Angry Robot

Dreams, discernment, and Google Reader

the thoughts of Chris Weatherell, Reader’s creator, from a few months ago (via)

Neal Pollack on rebounding from massive hype and six-figure deals to online publishing

A surprisingly candid retelling of his surprisingly rocky career.

Super Feedpocalypse

As I mentioned in the links, Google Reader is being “retired”.

(Aside: I love retired and “sunsetted”, but at some point could we also try “horse doctored”, “old dogged”, and “behind barned”?)

Perhaps there aren’t that many of us any more who rely on feeds. I understand the twitter and that other, blue-thumbed, oversharing service are often used to “curate” and “discover” links to web sites. But I’m guessing there are a few million of us diehards still, all thinking over our options right now.

Option one for me is to try using Fever again. Pluses: it syncs with Reeder, and I already bought it. Minuses: it’s probably not for you unless you’re in the habit of installing software on servers.

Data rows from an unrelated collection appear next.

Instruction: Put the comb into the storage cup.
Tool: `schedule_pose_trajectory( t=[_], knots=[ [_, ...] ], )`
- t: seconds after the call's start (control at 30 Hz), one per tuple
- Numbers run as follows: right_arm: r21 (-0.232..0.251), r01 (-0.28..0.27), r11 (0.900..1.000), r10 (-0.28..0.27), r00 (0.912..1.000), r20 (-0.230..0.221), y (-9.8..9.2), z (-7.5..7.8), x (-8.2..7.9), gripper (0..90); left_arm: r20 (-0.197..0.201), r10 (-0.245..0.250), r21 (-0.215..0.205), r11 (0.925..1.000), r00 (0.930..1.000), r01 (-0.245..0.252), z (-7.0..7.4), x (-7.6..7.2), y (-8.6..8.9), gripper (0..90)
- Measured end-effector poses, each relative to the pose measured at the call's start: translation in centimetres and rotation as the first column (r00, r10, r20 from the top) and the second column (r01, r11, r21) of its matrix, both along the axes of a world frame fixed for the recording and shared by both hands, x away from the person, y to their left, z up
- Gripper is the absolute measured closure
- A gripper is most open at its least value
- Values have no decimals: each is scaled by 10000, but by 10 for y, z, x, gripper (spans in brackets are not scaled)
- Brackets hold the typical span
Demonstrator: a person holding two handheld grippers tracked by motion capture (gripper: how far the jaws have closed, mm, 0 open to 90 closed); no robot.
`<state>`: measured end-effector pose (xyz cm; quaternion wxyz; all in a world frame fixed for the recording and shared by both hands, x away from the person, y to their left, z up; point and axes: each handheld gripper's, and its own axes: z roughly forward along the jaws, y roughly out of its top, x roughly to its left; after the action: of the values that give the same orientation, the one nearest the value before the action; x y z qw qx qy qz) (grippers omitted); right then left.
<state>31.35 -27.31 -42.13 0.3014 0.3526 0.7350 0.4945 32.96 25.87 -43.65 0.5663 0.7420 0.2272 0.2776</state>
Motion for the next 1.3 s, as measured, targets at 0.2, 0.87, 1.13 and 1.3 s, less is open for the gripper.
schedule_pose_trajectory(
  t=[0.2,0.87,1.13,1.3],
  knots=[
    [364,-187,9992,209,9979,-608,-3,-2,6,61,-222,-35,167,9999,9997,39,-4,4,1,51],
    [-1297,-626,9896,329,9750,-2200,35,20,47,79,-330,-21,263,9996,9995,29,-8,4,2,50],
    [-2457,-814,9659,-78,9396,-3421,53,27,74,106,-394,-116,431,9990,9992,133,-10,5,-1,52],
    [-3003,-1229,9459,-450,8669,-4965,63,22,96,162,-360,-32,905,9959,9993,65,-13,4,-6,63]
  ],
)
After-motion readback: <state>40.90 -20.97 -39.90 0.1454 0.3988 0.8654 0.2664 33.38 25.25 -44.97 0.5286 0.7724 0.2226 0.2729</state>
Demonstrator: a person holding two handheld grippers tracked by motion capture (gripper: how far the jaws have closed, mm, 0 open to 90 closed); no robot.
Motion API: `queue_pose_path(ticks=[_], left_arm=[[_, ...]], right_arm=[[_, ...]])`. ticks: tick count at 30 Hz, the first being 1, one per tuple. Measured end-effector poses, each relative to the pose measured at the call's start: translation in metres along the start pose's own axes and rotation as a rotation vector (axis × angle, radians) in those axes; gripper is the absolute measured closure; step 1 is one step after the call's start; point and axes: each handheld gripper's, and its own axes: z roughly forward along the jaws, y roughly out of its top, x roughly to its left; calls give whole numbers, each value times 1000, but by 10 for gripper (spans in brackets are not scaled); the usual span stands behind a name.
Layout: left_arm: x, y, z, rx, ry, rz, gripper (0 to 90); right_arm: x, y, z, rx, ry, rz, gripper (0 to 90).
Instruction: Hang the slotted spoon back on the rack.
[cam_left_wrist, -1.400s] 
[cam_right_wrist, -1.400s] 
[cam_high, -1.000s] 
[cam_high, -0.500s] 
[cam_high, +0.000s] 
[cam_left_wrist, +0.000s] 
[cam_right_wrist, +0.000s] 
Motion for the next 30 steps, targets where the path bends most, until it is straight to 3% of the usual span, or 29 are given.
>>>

Option two appears to be Feedly, which has built a clone of the Google Reader API, which theoretically means that all the apps that used GReader as a back end could easily switch to Feedly. However: the developers of said apps would have to do that first. Also, Feedly looks like another free service with no apparent business model, which I’m guessing means ads or data mining at some point. That or a sudden shutdown.

There are some more options and thoughts here. I agree that it’s a good thing for the category; Google basically did a Microsoft Internet Explorer with the feed reading market, wrecking anyone’s chance of making money by being huge and free. Let’s hope that readers find new options and are willing to pay some money to create some sustainable businesses.

Anyway, given this news, I suggest we bloggists start to get worried about Feedburner, another critical piece of infrastructure that is free, niche, owned by Google, and hasn’t seen an update in ages.

Revelation and the Gnospels

This Seminar about Long-Term Thinking is worth listening to. It’s from Elaine Pagels, who has written books about the Book of Revelation and the Gnostic gospels.

“The Book of Revelation is war literature,” Pagels explained. John of Patmos was a war refugee, writing sixty years after the death of Jesus and twenty years after 60,000 Roman troops crushed the Jewish rebellion in Judea and destroyed Jerusalem.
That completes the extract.